[Start of section]
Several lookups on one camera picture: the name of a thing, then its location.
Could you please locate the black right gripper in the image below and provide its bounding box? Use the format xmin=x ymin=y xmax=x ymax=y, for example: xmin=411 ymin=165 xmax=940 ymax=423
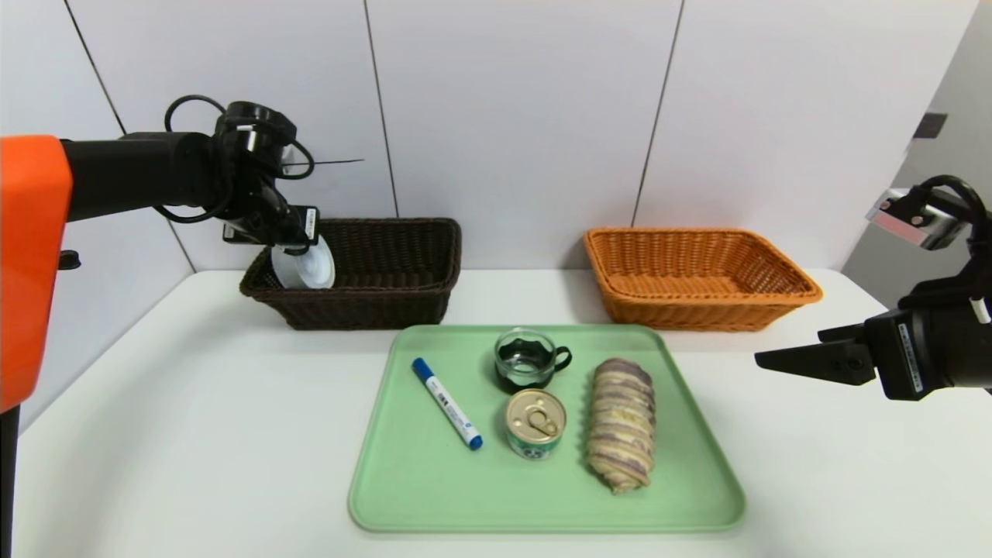
xmin=754 ymin=304 xmax=992 ymax=401

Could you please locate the glass cup with black handle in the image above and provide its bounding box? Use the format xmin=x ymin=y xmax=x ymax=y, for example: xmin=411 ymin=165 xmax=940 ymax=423
xmin=494 ymin=328 xmax=573 ymax=392

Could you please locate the tin can with green label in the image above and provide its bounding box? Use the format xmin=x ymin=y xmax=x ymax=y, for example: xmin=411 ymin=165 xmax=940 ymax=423
xmin=505 ymin=388 xmax=567 ymax=460

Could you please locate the blue and white marker pen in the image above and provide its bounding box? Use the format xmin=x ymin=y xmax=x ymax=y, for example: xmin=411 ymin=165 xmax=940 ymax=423
xmin=411 ymin=357 xmax=484 ymax=451

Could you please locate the white tape roll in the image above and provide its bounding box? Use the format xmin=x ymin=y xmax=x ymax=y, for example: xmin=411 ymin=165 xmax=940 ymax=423
xmin=271 ymin=236 xmax=336 ymax=291

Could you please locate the orange wicker basket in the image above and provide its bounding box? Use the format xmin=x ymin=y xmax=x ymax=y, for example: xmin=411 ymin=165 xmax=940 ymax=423
xmin=583 ymin=227 xmax=824 ymax=332

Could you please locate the dark brown wicker basket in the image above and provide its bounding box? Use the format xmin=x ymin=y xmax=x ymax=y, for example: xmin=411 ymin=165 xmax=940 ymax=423
xmin=239 ymin=218 xmax=463 ymax=332

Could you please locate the twisted purple swirl bread loaf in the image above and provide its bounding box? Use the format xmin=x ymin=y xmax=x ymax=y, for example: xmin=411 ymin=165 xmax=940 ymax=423
xmin=584 ymin=357 xmax=657 ymax=494

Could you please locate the light green plastic tray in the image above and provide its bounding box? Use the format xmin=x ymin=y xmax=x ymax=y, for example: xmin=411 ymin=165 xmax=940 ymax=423
xmin=348 ymin=324 xmax=747 ymax=534

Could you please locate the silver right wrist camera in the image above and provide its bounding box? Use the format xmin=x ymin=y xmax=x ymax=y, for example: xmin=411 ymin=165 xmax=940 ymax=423
xmin=866 ymin=188 xmax=970 ymax=250

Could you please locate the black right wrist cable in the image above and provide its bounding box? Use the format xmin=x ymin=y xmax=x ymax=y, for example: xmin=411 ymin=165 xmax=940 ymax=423
xmin=922 ymin=174 xmax=991 ymax=241

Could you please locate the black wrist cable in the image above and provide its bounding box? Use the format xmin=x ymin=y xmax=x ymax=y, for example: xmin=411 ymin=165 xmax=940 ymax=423
xmin=155 ymin=95 xmax=315 ymax=226
xmin=922 ymin=174 xmax=991 ymax=241

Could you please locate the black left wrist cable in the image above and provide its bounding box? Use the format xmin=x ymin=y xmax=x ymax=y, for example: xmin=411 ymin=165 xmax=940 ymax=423
xmin=155 ymin=95 xmax=315 ymax=226
[End of section]
Task to carry out =>
In the answer, return exactly the lines from the line containing "Could you please locate the black right wrist" to the end of the records above, and no others.

Output for this task =>
Could you please locate the black right wrist cable in the image above and provide its bounding box? Use the format xmin=x ymin=y xmax=x ymax=y, for example: xmin=411 ymin=165 xmax=940 ymax=423
xmin=922 ymin=174 xmax=991 ymax=241

Could you please locate the black wrist cable in the image above and provide its bounding box? Use the format xmin=x ymin=y xmax=x ymax=y, for example: xmin=411 ymin=165 xmax=940 ymax=423
xmin=155 ymin=95 xmax=315 ymax=226
xmin=922 ymin=174 xmax=991 ymax=241

Could you please locate the black left wrist cable in the image above and provide its bounding box? Use the format xmin=x ymin=y xmax=x ymax=y, for example: xmin=411 ymin=165 xmax=940 ymax=423
xmin=155 ymin=95 xmax=315 ymax=226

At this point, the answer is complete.